Consider it Butch’s ode to Nashville, because as much as this is a classically themed rock album, it’s also a tip of the hat to Nashville — a city that started it all — and to the musicians who embraced the melodies of a good pop song within while exposing themselves through the words & the music they created along the way. If Elvis Presley was able to lift Nashville off the ground, Butch Walker certainly has the means and the ways to spin it on his fingertips.

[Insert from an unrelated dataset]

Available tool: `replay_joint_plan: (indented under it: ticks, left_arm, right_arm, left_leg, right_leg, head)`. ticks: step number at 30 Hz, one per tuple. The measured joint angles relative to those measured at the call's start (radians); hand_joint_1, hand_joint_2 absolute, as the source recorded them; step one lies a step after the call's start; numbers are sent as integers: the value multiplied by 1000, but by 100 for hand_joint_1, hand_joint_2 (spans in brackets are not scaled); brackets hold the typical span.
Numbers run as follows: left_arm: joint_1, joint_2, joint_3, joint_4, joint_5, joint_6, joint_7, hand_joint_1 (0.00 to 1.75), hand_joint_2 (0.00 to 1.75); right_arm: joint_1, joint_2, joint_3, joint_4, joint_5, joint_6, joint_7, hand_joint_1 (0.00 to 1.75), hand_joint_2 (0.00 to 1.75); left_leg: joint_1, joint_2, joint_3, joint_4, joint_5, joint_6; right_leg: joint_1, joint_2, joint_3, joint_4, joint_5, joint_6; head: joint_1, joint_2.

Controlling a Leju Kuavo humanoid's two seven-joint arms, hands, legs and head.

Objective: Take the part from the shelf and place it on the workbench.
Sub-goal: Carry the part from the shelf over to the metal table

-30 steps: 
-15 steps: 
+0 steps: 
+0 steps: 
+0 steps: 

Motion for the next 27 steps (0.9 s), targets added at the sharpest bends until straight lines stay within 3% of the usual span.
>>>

On the final track, another nominee for Best Overall Song at the semi-annual Butch Walker Awards (hyperbole, yes, but honestly, there is always new material vying for this award), Mr. Walker offers up a slice of life and plenty of nuggets to make your days on this earth far less cynical. It’s a healthy piece of pop genius that not only serves a positive dose of reaffirmation, but proves how sincere music can be, and just how powerful the words & melodies are to the right people (in this case, his son). For a guy who lost it all a couple years back, to come roaring back with such fervor and remain as pivotal as ever, it really showcases the strength art has — even when you find it in a pop song. And hey, when was the last time you could honestly say that?